[Your task]: A complete transcription of the material, exact in every line, is what is wanted.

[Data section]:
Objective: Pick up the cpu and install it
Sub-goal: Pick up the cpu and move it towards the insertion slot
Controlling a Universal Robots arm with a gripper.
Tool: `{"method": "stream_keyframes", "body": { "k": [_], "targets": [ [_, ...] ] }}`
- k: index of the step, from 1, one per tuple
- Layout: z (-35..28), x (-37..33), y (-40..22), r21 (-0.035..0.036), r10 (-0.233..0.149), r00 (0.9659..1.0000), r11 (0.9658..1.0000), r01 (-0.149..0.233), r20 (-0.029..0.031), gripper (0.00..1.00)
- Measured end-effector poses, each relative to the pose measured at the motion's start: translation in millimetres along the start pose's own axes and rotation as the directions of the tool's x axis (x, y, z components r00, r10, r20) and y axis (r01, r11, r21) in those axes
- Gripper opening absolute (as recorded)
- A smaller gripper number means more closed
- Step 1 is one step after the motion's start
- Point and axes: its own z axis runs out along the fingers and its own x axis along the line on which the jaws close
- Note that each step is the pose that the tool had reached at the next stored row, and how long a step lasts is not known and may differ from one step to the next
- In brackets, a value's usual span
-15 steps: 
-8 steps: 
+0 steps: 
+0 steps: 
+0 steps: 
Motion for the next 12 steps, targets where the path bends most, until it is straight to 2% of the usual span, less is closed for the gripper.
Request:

[Finished exercise]:
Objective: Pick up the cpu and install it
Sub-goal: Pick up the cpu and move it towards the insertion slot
Controlling a Universal Robots arm with a gripper.
Tool: `{"method": "stream_keyframes", "body": { "k": [_], "targets": [ [_, ...] ] }}`
- k: index of the step, from 1, one per tuple
- Layout: z (-35..28), x (-37..33), y (-40..22), r21 (-0.035..0.036), r10 (-0.233..0.149), r00 (0.9659..1.0000), r11 (0.9658..1.0000), r01 (-0.149..0.233), r20 (-0.029..0.031), gripper (0.00..1.00)
- Measured end-effector poses, each relative to the pose measured at the motion's start: translation in millimetres along the start pose's own axes and rotation as the directions of the tool's x axis (x, y, z components r00, r10, r20) and y axis (r01, r11, r21) in those axes
- Gripper opening absolute (as recorded)
- A smaller gripper number means more closed
- Step 1 is one step after the motion's start
- Point and axes: its own z axis runs out along the fingers and its own x axis along the line on which the jaws close
- Note that each step is the pose that the tool had reached at the next stored row, and how long a step lasts is not known and may differ from one step to the next
- In brackets, a value's usual span
-15 steps: 
-8 steps: 
+0 steps: 
+0 steps: 
+0 steps: 
Motion for the next 12 steps, targets where the path bends most, until it is straight to 2% of the usual span, less is closed for the gripper.
Request:

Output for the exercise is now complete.